7 Covid Points for a Strong Recovery After Hospital
7 Covid Points
I’m amazed there are 7 Covid points to share already. Maybe it’s more of a checklist.
When I came back, you’d think my Covid recovery experience would be linear. It isn’t. Here I am, eleven days in and last night was my first deep sleep.
Of course, you may well ask, what’s gone wrong? Or would it be clearer if one just asked, what happened? Let’s take a step back and think about what happened at first.
Hallucinations a go-go
I shared with one of the guys in my ward as we were recovering and on the journey back. What we agreed on was that the nightmares and hallucinations before hospitalisation for severe Covid related pneumonia continued. Inevitably, I suppose, with such a varied and challenging attack on immune systems, many people may experience all sorts of different things. They’ll probably have their own 7 Covid points.

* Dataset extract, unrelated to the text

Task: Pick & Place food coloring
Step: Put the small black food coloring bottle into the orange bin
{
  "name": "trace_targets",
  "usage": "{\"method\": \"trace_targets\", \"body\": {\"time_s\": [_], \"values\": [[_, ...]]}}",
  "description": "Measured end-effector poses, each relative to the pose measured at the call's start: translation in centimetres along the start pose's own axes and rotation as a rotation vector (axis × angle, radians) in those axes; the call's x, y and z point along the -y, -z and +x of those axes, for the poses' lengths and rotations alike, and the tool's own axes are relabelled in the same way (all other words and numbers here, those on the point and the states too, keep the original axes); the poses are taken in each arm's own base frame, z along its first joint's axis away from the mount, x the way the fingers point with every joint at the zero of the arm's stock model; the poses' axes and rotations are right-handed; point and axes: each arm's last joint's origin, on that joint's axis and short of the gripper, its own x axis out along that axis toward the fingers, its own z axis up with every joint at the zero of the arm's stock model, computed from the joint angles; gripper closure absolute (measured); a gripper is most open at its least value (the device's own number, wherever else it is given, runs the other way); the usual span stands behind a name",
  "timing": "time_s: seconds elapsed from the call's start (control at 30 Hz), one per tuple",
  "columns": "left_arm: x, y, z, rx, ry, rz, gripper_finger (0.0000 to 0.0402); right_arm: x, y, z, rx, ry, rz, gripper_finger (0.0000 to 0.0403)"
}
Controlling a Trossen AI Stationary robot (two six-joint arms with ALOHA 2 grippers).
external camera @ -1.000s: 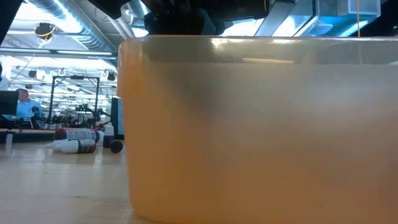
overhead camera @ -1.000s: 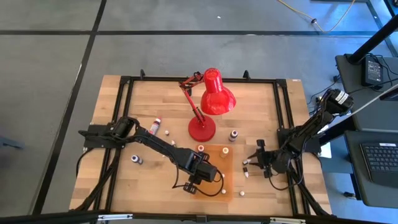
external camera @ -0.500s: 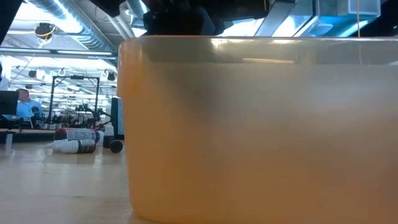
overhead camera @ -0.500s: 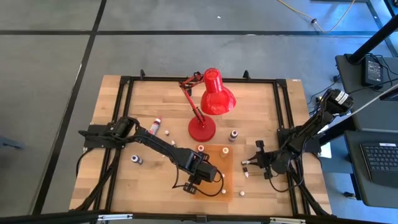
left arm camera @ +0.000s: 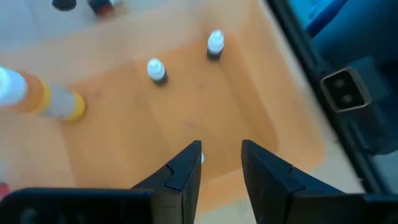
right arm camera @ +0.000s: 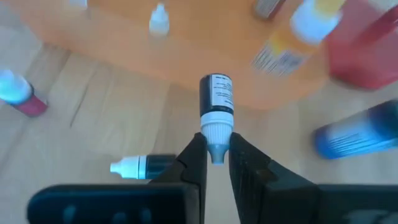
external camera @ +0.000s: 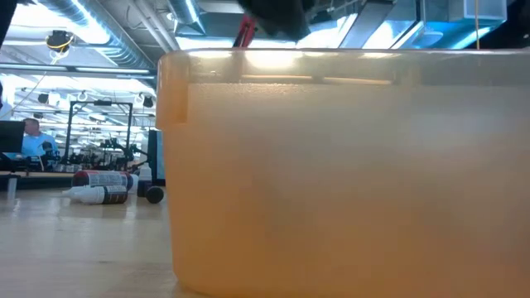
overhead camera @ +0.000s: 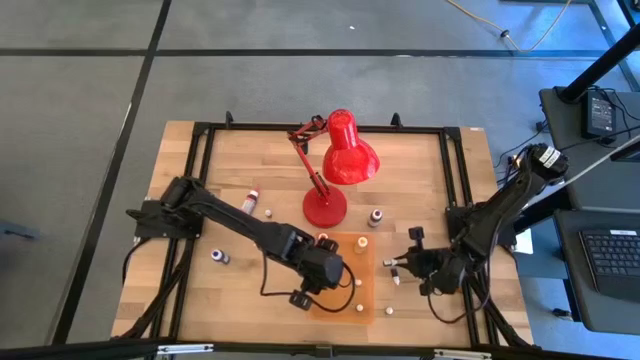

For example, when I returned home, the broken sleeping, strange dreams and disorientation continued. At times I charge through weird scenarios and crazy places. I can’t say such things terrified me. Perplexed is a better word. However, the weirdness had the capacity to unsettle and break up proper restorative rest.
And on the eleventh day, recovering, with 7 Covid points
Last night was different. I still had dreams, but I guess I’m used to them and they are now more ‘human’ and not so wild. Last night I slept from around 8 pm until 7 am with a half-hour in the early morning where I went walk-about. Today I’m still weary but, sitting here. Now I feel like I bounced off the bottom and started a positive climb towards wellness.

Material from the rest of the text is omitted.